Article: Dipeptide transport in barley mesophyll vacuoles

The transport of [14C]glycyl-glycine (Gly-Gly) across the tonoplast of isolated barley vacuoles has been characterized. Uptake of the dipeptide Gly-Gly into barley mesophyll vacuoles was strongly increased by the addition of ATP, while Mg2+ inhibited the ATP-dependent fluxes. Inhibition of the vacuolar proton pump by bafilomycin or dissipation of the delta pH had no effect on the ATP-dependent Gly-Gly uptake. Only the non-hydrolysable ATP analogue 5'-adenylylimidodiphosphate could partially substitute for ATP; ADP, GTP and UTP had no effect. Transport of Gly-Gly was saturable exhibiting an apparent Km of 49 +/- 5 mM. Uptake was inhibited by the sulphydryl reagents N-ethylmaleimide and p-chloromercuribenzenesulphonic acid.

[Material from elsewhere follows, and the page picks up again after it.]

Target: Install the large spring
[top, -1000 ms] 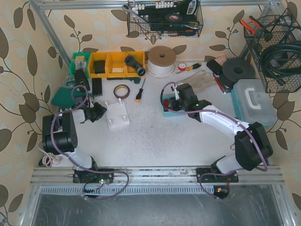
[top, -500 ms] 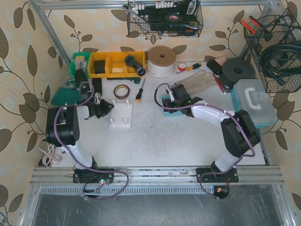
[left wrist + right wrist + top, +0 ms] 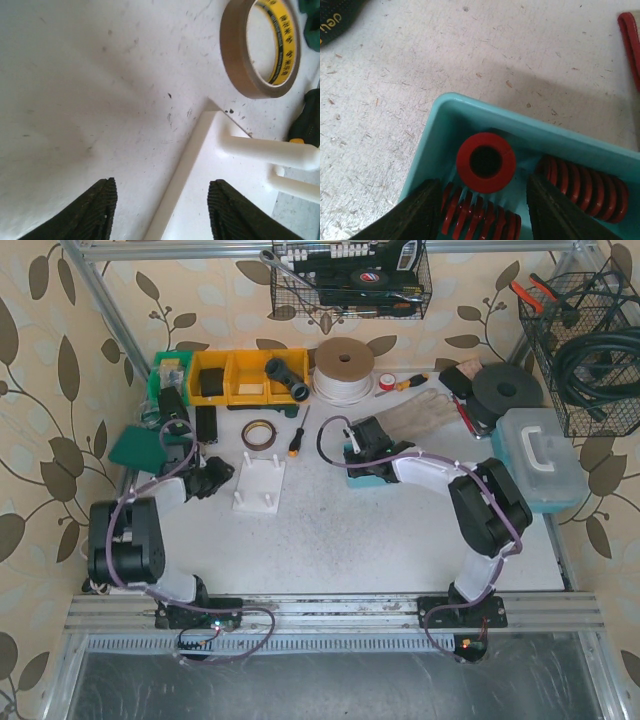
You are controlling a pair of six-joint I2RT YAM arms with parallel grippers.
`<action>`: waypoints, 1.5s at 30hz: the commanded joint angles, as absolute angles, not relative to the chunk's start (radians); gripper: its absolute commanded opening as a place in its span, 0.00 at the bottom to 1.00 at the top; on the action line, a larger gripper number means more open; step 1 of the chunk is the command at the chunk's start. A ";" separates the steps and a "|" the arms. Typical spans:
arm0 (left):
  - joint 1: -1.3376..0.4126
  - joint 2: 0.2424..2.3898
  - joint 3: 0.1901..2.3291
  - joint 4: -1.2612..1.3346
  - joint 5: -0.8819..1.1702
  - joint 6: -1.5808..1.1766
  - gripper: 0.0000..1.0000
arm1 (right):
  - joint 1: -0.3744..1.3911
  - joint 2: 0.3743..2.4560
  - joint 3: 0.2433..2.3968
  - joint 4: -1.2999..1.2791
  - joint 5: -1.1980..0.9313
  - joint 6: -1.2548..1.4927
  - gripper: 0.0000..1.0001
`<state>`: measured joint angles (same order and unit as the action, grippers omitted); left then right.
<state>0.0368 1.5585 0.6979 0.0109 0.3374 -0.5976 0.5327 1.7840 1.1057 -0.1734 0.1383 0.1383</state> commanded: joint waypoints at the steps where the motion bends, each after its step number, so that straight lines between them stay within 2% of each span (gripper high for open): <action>1: 0.028 1.376 0.662 -0.059 0.172 -0.564 0.58 | 0.543 1.826 1.141 -0.144 0.190 0.120 0.49; 4: 0.023 1.294 0.623 -0.076 0.118 -0.561 0.65 | 0.544 1.844 1.142 -0.118 0.192 0.118 0.49; 5: 0.021 1.273 0.614 -0.082 0.103 -0.559 0.74 | 0.545 1.850 1.145 -0.117 0.194 0.121 0.49; 6: 0.021 1.258 0.603 -0.085 0.091 -0.558 0.78 | 0.545 1.855 1.147 -0.110 0.194 0.121 0.49; 12: 0.020 1.261 0.579 -0.047 0.109 -0.535 0.86 | 0.546 1.880 1.136 -0.041 0.168 0.115 0.48; 18: 0.015 1.258 0.584 -0.023 0.141 -0.512 0.88 | 0.550 1.894 1.132 0.001 0.192 0.098 0.44; 24: 0.015 1.267 0.588 -0.025 0.139 -0.501 0.89 | 0.553 1.875 1.118 0.011 0.197 0.068 0.26; 32: 0.015 1.277 0.591 -0.032 0.125 -0.500 0.89 | 0.553 1.771 1.081 -0.023 0.214 0.047 0.11; 45: 0.015 1.278 0.602 -0.075 0.057 -0.511 0.89 | 0.554 1.617 1.059 -0.128 0.121 0.038 0.03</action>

When present at 30 mM, various dipeptides as well as tri-glycine inhibited Gly-Gly (10 mM) uptake by 30-50%, whereas 5 mM phenylalanine was able to inhibit Gly-Gly uptake almost completely. Comparison with published data suggests that Gly-Gly is transferred across the tonoplast by the same system as several amino acids and inorganic ions.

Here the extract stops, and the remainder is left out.